◆ Try it ◆
Exactly the lines from the line that has "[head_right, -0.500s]" through the final line below are to be retyped, and the pictures are not.

◆ Material provided ◆

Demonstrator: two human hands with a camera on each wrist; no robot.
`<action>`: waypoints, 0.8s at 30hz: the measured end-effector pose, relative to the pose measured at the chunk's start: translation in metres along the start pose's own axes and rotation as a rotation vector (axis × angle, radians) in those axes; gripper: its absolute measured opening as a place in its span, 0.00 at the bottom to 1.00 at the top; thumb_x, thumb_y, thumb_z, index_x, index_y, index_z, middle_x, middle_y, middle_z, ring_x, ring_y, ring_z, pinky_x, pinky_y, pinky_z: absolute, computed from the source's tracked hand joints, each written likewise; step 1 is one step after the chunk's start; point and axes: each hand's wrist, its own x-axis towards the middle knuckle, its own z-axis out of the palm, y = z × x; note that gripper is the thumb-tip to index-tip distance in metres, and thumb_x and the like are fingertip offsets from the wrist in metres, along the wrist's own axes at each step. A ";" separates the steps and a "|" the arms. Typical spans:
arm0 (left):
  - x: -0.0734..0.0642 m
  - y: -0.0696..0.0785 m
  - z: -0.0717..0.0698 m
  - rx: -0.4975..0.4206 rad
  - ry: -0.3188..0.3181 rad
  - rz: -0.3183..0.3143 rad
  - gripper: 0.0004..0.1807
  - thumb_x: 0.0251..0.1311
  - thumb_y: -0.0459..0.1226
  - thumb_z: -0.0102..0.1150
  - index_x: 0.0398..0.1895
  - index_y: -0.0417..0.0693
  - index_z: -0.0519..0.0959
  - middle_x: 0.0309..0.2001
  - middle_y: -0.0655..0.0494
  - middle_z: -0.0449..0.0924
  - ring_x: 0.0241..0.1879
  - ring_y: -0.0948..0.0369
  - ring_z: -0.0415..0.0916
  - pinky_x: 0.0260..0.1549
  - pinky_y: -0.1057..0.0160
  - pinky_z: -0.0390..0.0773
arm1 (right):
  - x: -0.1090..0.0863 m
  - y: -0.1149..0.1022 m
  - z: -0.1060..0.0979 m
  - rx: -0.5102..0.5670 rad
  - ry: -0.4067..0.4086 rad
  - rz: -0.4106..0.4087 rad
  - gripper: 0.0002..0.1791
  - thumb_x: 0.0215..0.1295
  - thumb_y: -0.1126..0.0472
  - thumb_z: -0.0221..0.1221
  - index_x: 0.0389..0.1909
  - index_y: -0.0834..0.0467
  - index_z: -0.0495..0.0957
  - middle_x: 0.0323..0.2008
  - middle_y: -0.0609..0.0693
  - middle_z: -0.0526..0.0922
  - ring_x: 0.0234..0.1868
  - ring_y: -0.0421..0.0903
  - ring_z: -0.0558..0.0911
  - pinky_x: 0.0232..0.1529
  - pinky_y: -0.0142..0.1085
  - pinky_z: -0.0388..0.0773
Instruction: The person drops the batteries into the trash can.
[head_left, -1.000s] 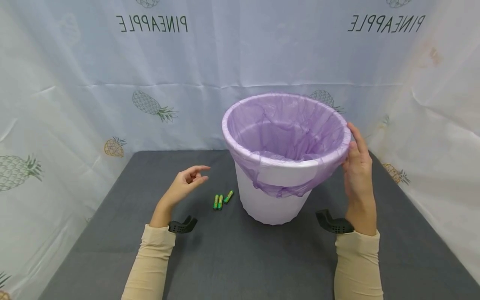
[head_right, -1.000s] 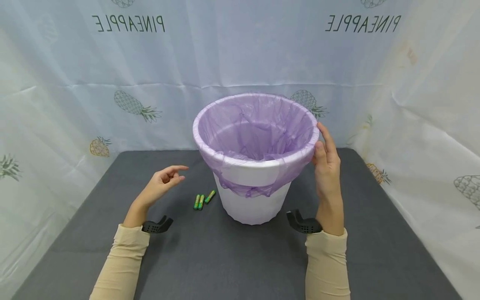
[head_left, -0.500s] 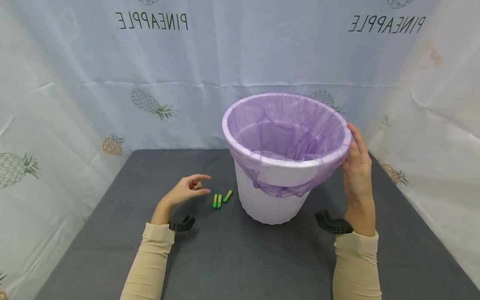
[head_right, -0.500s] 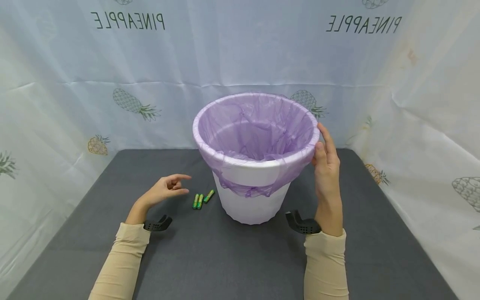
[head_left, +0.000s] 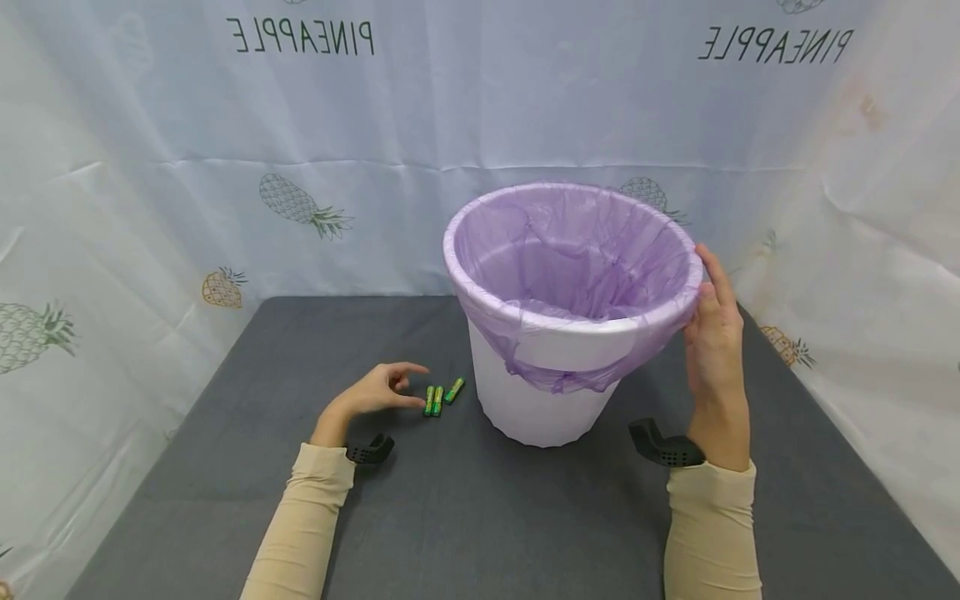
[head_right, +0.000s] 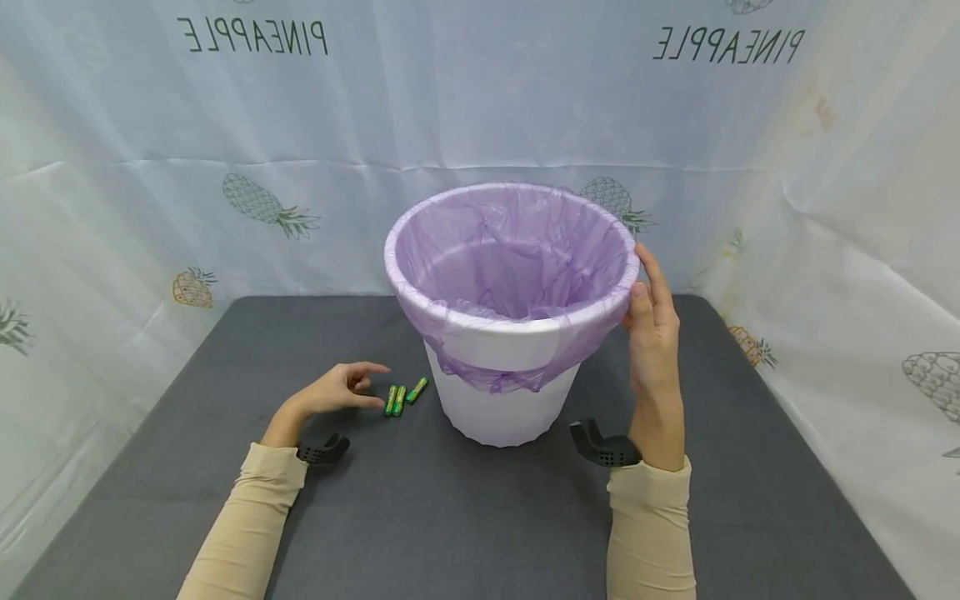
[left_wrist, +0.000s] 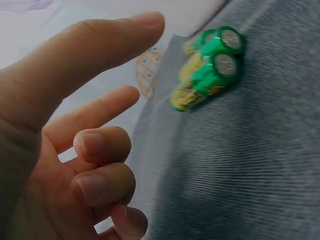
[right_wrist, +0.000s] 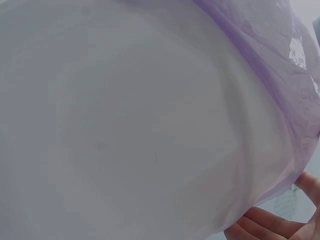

◆ Response area ◆
[head_right, -0.500s] 
[head_left, +0.000s] 
[head_right, +0.000s] 
[left_wrist, +0.000s] 
[right_wrist, +0.000s] 

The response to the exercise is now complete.